%%

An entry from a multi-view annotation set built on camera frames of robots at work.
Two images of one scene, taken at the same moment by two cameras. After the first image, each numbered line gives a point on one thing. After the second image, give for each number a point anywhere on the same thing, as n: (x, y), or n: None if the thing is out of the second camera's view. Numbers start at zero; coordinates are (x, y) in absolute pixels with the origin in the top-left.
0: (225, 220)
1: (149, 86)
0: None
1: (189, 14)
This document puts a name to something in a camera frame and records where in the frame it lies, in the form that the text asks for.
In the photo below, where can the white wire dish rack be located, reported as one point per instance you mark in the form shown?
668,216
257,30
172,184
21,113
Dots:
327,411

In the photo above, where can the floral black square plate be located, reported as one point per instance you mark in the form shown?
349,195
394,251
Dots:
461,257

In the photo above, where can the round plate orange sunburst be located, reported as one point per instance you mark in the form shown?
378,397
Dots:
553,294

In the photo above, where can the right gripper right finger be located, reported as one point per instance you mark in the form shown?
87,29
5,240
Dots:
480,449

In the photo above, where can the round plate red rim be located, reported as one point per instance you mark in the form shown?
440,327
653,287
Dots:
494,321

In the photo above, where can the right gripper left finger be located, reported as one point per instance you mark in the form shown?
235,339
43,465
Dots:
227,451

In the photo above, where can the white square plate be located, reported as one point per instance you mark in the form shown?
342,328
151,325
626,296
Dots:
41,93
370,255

%%
%%

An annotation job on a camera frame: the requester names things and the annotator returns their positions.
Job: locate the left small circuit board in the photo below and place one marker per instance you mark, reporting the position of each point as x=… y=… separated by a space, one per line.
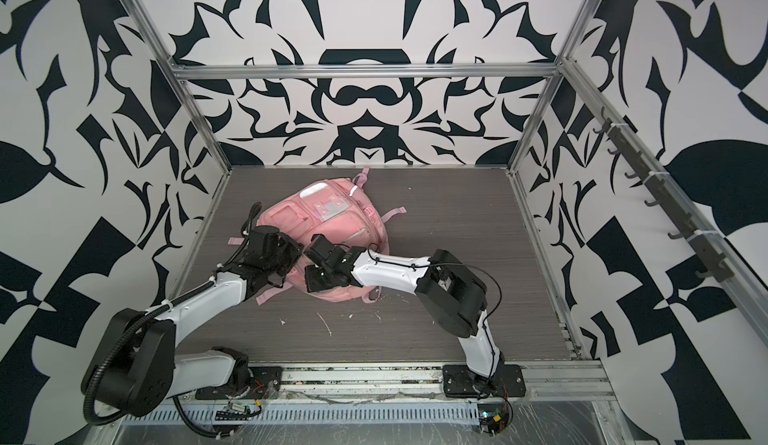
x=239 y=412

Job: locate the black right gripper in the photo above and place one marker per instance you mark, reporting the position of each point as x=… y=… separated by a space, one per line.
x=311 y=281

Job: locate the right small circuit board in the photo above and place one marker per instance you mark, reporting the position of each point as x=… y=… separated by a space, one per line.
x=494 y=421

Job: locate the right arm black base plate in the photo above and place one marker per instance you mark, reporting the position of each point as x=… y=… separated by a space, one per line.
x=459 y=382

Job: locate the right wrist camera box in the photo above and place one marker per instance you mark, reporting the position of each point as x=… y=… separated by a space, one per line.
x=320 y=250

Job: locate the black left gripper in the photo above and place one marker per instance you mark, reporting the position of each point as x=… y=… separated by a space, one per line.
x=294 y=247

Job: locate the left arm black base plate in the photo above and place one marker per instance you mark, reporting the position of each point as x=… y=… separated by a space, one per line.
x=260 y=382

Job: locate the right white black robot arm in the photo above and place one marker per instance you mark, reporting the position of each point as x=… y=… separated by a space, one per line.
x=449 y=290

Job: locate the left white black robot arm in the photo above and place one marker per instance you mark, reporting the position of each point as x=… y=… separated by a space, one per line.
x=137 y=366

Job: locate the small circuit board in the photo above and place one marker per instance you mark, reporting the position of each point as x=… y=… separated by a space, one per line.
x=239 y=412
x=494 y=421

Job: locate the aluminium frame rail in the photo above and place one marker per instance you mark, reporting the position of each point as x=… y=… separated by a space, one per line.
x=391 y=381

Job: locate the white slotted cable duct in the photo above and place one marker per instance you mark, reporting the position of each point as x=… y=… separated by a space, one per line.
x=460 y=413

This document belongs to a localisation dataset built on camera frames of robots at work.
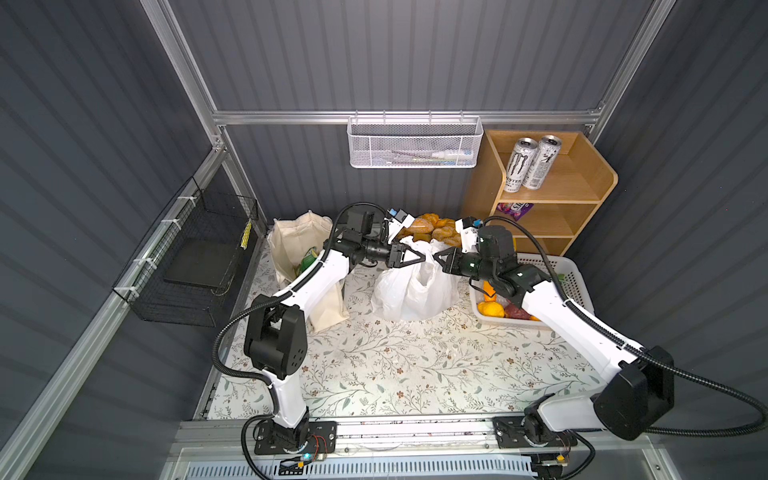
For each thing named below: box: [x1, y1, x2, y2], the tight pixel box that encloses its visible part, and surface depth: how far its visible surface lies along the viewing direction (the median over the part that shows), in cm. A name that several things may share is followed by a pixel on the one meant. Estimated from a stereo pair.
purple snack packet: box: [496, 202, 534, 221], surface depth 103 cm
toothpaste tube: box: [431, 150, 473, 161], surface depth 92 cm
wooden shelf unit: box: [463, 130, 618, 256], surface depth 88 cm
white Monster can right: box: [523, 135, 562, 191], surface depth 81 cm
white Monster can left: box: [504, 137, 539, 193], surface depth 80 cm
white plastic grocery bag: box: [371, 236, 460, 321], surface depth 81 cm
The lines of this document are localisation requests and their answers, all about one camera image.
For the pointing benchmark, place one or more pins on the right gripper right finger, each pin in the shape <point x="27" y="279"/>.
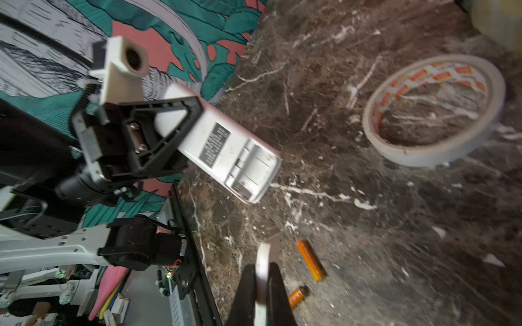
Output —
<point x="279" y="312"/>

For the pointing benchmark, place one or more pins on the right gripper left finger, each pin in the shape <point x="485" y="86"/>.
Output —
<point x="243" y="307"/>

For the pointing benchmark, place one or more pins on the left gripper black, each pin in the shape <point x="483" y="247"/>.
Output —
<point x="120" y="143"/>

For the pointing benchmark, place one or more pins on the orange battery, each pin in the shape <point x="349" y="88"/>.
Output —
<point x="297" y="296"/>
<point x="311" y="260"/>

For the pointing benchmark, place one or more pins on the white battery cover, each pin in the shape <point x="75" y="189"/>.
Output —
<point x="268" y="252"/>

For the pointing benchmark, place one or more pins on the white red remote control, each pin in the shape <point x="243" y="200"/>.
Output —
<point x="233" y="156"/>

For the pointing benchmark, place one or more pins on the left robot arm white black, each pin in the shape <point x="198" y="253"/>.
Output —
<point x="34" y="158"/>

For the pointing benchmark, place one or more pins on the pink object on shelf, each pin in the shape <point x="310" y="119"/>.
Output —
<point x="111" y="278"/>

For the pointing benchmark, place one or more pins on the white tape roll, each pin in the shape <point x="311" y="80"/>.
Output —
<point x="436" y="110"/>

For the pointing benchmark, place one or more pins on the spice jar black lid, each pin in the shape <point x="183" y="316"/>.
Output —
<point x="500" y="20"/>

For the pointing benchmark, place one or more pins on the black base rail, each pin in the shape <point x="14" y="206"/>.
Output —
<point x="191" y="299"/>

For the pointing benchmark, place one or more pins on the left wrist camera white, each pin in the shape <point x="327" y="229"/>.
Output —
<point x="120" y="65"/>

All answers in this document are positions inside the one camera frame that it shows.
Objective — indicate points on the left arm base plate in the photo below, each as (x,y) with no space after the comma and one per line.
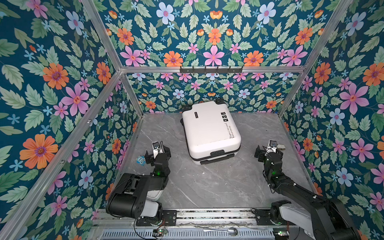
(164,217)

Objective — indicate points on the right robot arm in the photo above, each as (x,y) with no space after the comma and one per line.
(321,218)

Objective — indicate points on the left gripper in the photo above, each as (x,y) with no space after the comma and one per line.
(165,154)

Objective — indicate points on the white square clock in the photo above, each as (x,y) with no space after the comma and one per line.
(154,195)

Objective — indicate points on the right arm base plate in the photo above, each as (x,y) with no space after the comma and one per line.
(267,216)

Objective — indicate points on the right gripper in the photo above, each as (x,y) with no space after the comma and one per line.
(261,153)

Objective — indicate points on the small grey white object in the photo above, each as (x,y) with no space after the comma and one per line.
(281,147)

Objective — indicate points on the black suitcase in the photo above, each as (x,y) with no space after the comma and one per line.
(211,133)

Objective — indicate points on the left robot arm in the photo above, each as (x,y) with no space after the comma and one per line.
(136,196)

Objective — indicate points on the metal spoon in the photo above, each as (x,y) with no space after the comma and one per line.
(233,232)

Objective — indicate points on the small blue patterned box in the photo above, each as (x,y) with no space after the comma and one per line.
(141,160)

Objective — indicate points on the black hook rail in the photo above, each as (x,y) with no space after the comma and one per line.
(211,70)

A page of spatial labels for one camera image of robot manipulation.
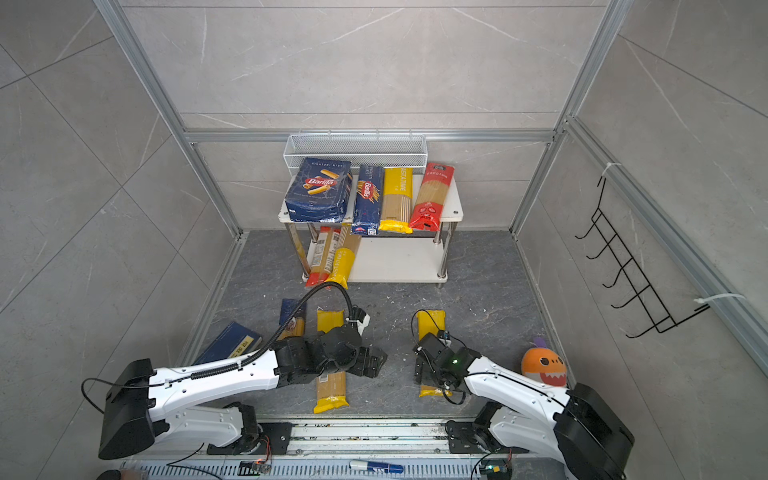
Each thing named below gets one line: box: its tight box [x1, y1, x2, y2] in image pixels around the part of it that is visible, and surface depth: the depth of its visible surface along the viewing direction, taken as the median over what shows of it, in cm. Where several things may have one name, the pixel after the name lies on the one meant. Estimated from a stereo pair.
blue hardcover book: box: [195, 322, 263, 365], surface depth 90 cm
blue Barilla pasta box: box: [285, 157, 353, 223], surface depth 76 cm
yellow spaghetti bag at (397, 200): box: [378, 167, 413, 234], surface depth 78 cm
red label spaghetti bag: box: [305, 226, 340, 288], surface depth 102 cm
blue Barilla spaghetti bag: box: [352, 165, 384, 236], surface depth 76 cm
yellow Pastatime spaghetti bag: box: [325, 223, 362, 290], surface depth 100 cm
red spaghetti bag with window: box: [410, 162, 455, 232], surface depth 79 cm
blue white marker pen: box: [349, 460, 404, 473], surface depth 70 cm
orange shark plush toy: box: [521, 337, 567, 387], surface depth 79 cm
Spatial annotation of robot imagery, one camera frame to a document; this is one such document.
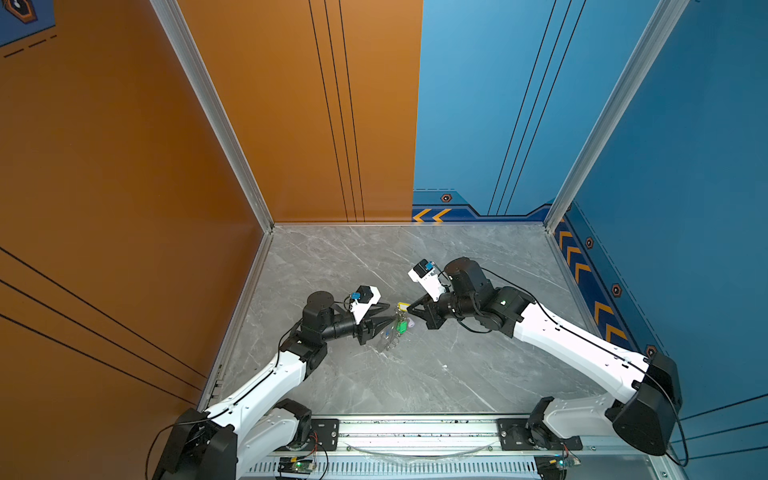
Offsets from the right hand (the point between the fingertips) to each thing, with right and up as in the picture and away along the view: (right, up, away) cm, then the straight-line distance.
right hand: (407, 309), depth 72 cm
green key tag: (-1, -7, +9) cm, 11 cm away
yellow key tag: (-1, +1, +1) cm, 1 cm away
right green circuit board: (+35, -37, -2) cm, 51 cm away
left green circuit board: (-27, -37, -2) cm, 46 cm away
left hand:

%%

* _Exercise_
Go through the entries and copy every line that has "shown".

* _Task result_
In the photo below, where can the white wire dish rack be located, reported as one point per instance you mark in the form shown?
In the photo above, where can the floral black square plate be located, reported as one point per instance you mark in the form shown?
In the photo above, where can the round plate orange sunburst be located, reported as one point per instance you mark in the form shown?
In the photo above, where can the right gripper right finger be located, reported as one point per instance you mark in the form shown?
In the photo above, where can the round plate red rim be located, reported as one point per instance you mark in the form shown?
In the photo above, where can the right gripper left finger be located, reported as one point per instance you mark in the form shown?
In the photo above, where can the white square plate be located, reported as one point per instance you mark in the form shown?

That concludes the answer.